> **To do**
All lines from the one containing "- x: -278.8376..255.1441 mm" through the last line below must be duplicated exactly, with nothing outside that span.
──────────────────────────────
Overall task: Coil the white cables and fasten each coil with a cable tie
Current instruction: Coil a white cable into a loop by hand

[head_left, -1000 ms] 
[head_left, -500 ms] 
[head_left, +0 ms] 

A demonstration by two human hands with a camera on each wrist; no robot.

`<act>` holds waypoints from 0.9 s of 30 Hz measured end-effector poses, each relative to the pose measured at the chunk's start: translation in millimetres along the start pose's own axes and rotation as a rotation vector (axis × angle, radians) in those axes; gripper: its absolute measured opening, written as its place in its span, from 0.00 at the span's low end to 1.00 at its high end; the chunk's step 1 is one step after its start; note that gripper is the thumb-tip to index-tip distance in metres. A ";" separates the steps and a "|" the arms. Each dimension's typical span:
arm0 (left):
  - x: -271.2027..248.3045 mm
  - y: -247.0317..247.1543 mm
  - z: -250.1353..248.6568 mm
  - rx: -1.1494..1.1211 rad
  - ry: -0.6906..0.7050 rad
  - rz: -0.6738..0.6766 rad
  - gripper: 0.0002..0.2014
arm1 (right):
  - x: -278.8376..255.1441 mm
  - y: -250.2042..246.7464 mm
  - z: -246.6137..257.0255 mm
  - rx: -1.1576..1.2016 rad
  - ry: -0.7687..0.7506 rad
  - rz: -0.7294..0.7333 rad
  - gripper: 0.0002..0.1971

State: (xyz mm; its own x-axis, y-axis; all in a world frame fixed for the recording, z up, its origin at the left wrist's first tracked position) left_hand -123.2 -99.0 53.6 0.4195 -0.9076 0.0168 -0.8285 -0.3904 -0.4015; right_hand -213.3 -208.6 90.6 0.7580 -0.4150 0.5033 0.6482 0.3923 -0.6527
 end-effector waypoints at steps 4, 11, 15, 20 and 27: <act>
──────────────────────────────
> **Response**
  - x: -278.8376..255.1441 mm
  - y: -250.2042..246.7464 mm
  - z: -246.6137..257.0255 mm
  - rx: -1.1576..1.2016 rad
  - ry: -0.7687..0.7506 rad
  - rz: -0.7294..0.7333 rad
  - gripper: 0.0002..0.1971

State: (xyz mm; its own x-axis, y-axis; all in a world frame fixed for the recording, z up, its origin at the left wrist's first tracked position) left_hand -123.2 -99.0 53.6 0.4195 -0.9076 0.0168 -0.8285 -0.3904 -0.4015; right_hand -213.3 -208.6 90.6 0.7580 -0.4150 0.5033 0.6482 0.3923 -0.6527
 end-effector waypoints at steps 4, 11, 15, 20 and 27: <act>

With that, the answer is done.